> [Task directions]: Every line of the data below should be repeated exactly, and no picture should be copied.
(Input data begins)
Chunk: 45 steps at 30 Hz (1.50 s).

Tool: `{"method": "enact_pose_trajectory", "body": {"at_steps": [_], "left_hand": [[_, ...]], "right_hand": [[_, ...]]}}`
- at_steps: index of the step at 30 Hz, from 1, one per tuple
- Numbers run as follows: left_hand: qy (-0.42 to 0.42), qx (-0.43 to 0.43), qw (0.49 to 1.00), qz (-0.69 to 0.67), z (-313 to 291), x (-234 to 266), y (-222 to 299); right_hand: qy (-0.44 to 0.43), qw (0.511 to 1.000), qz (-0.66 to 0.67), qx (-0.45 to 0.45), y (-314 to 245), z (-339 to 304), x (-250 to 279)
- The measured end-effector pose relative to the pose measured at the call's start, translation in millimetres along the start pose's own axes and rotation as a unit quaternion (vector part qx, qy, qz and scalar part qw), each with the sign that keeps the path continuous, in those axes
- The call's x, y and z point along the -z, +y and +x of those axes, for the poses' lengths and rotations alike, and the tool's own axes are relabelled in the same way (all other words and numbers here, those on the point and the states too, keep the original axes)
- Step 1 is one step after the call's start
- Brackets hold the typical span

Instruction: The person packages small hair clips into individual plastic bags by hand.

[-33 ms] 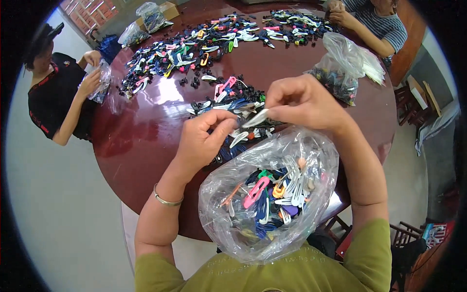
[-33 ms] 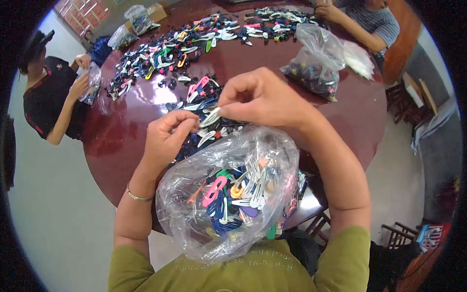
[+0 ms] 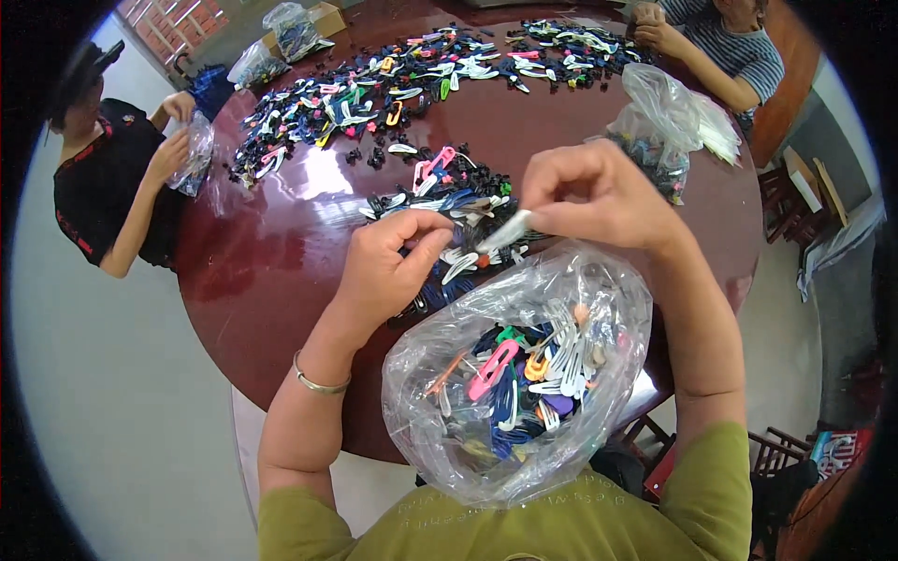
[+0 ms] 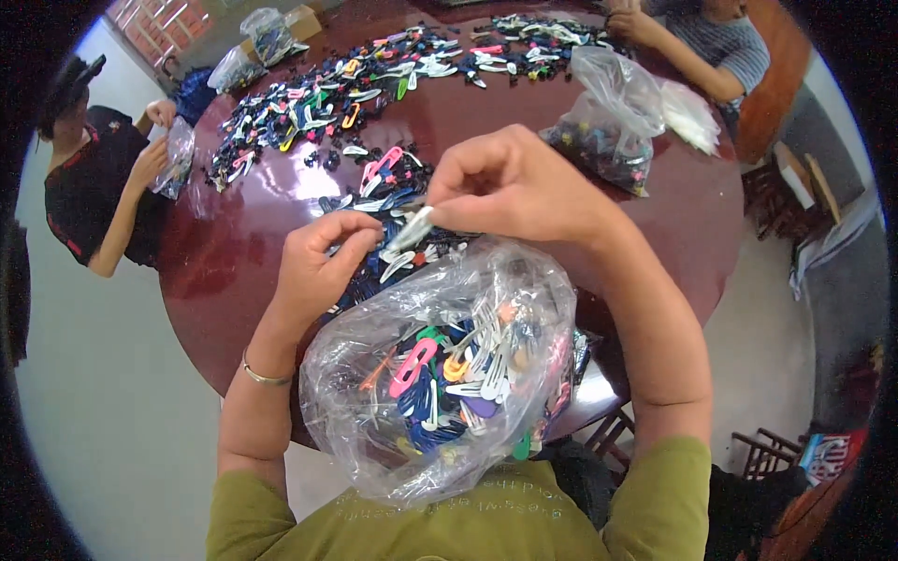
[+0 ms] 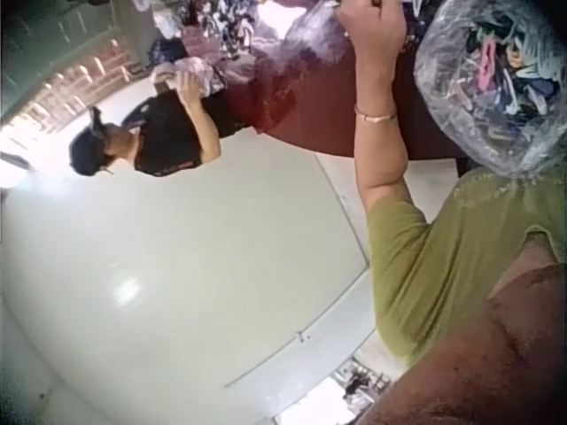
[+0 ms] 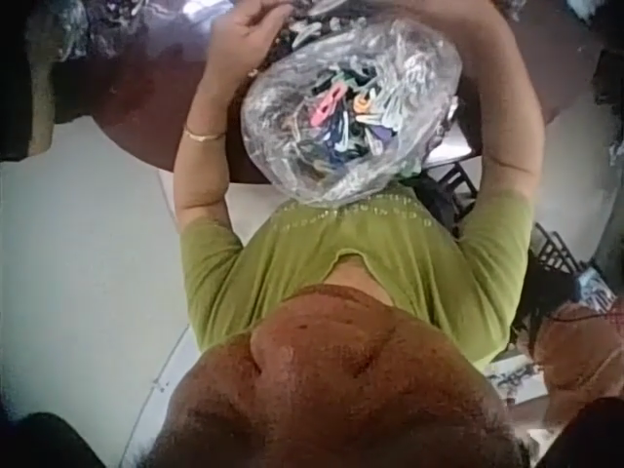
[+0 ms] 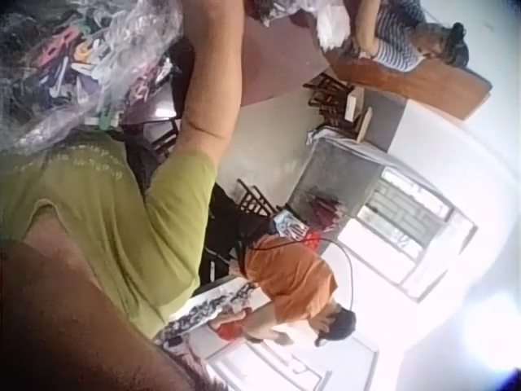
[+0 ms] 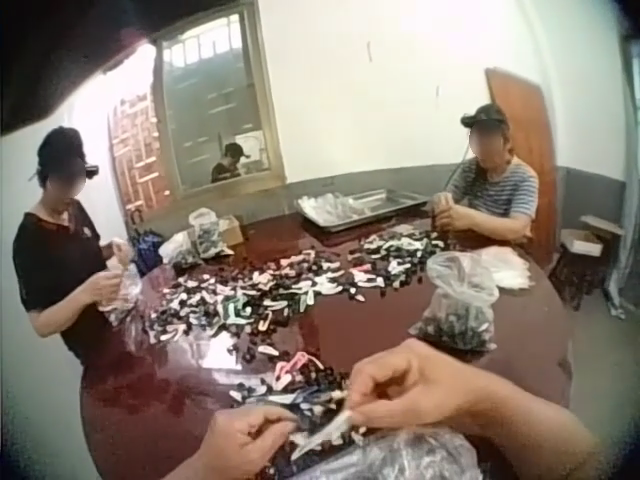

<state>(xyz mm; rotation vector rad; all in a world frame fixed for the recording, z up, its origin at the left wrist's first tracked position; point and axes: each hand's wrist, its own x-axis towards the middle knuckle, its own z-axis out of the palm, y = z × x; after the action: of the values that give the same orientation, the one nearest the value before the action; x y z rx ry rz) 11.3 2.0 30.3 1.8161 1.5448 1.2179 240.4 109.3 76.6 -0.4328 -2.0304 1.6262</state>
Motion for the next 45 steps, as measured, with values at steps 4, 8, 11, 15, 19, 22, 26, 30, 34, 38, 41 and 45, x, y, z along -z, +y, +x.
{"method": "enact_pose_trajectory", "body": {"at_steps": [4, 8, 11, 15, 19, 22, 26, 30, 34, 38, 41, 45], "left_hand": [[-0.041, -0.202, 0.960, 0.190, 2.7, 6.1, -7.6], [-0.076, -0.180, 0.947, 0.255, -1.5, 2.5, 4.5], [-0.065, -0.204, 0.939, 0.270, -3.5, 1.4, 4.6], [-0.047, -0.231, 0.936, 0.261, -1.9, -5.3, -1.8], [-0.020, -0.247, 0.933, 0.260, -1.7, -5.1, -8.8], [-0.028, -0.254, 0.925, 0.280, -0.8, 0.2, -11.1], [0.005, -0.232, 0.936, 0.266, 1.8, -0.3, -6.7], [0.006, -0.174, 0.967, 0.184, -0.5, -5.7, -5.6], [-0.010, -0.100, 0.990, 0.098, -2.9, -13.8, -1.4], [-0.020, -0.079, 0.995, 0.061, -3.5, -14.4, -0.5], [0.056, -0.081, 0.994, 0.056, 1.6, -2.0, 5.6], [0.136, -0.105, 0.970, 0.173, 5.5, 26.7, -7.3]], "right_hand": [[-0.134, 0.987, -0.005, 0.090, -24.5, -8.0, 5.5], [-0.022, 0.997, -0.069, -0.026, -9.0, -3.4, 3.2], [-0.014, 0.998, -0.035, -0.043, 14.0, 6.0, 2.4], [-0.028, 0.996, -0.054, -0.065, 27.4, 10.8, -3.1], [-0.046, 0.992, -0.051, -0.103, 32.4, 14.7, -9.8], [-0.040, 0.990, -0.050, -0.128, 32.0, 15.8, -10.5], [-0.021, 0.996, -0.022, -0.087, 41.5, 17.4, -14.7], [-0.016, 0.996, -0.040, -0.079, 42.3, 18.8, -20.7], [-0.028, 0.994, -0.102, -0.030, 44.4, 19.2, -19.1], [-0.021, 0.991, -0.117, -0.056, 40.2, 17.7, -17.7], [0.059, 0.992, -0.082, -0.073, 31.7, 15.4, -7.2], [0.007, 1.000, -0.001, -0.025, -1.4, 1.2, 14.3]]}}
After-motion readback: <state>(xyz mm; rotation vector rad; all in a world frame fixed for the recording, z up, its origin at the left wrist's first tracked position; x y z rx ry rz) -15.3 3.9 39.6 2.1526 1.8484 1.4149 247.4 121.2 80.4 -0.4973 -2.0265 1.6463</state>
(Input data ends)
> [Exercise output]:
Chunk: 45 steps at 30 Hz (1.50 s).

Tool: `{"method": "enact_pose_trajectory", "body": {"at_steps": [_], "left_hand": [[_, ...]], "right_hand": [[_, ...]]}}`
- at_steps: index of the step at 30 Hz, from 1, one per tuple
- Numbers run as follows: left_hand: qy (-0.42 to 0.42), qx (-0.43 to 0.43), qw (0.49 to 1.00), qz (-0.69 to 0.67), z (-313 to 291), x (-234 to 266), y (-222 to 299); right_hand: qy (-0.44 to 0.43), qw (0.511 to 1.000), qz (-0.66 to 0.67), qx (-0.45 to 0.45), y (-314 to 245), z (-339 to 304), x (-250 to 279)
- The measured end-effector pose relative to the pose measured at the call's start, translation in millimetres along the start pose's own axes and rotation as a unit quaternion (vector part qx, qy, qz and scalar part qw), each with the sign that keeps the path continuous, in those axes
- The call's x, y and z point along the -z, +y and +x of those axes, for the poses' lengths and rotations alike, and the tool's own axes are relabelled in the same way (all other words and numbers here, those on the point and the states too, keep the original axes)
- Step 1 is one step after the call's start
- Brackets hold the typical span

Instruction: The person packages small hair clips into individual plastic bags by hand.

[-33 ms] 
[-33 ms] 
[+0 ms] 
[+0 ms] 
[+0 ms] 
[+0 ms] 
[+0 ms] 
[+0 ms] 

<state>(xyz mm; rotation vector rad; all in a world frame fixed for the recording, z up, its origin at the left wrist's first tracked position; point and axes: each hand's wrist, its own x-axis towards the middle knuckle, its own z-axis out of the palm, y = z × x; after the action: of the values that give the same orientation, the one nearest the value before the action; x y z rx ry rz) 11.3 2.0 30.3 1.8161 1.5448 1.2179 240.4 109.3 76.6 -0.4328 -2.0304 1.6262</state>
Motion for the next 45 steps, as measured, with values at steps 4, 8, 11, 15, 19, 22, 26, 30, 34, 38, 41 and 45, x, y, z along -z, +y, +x.
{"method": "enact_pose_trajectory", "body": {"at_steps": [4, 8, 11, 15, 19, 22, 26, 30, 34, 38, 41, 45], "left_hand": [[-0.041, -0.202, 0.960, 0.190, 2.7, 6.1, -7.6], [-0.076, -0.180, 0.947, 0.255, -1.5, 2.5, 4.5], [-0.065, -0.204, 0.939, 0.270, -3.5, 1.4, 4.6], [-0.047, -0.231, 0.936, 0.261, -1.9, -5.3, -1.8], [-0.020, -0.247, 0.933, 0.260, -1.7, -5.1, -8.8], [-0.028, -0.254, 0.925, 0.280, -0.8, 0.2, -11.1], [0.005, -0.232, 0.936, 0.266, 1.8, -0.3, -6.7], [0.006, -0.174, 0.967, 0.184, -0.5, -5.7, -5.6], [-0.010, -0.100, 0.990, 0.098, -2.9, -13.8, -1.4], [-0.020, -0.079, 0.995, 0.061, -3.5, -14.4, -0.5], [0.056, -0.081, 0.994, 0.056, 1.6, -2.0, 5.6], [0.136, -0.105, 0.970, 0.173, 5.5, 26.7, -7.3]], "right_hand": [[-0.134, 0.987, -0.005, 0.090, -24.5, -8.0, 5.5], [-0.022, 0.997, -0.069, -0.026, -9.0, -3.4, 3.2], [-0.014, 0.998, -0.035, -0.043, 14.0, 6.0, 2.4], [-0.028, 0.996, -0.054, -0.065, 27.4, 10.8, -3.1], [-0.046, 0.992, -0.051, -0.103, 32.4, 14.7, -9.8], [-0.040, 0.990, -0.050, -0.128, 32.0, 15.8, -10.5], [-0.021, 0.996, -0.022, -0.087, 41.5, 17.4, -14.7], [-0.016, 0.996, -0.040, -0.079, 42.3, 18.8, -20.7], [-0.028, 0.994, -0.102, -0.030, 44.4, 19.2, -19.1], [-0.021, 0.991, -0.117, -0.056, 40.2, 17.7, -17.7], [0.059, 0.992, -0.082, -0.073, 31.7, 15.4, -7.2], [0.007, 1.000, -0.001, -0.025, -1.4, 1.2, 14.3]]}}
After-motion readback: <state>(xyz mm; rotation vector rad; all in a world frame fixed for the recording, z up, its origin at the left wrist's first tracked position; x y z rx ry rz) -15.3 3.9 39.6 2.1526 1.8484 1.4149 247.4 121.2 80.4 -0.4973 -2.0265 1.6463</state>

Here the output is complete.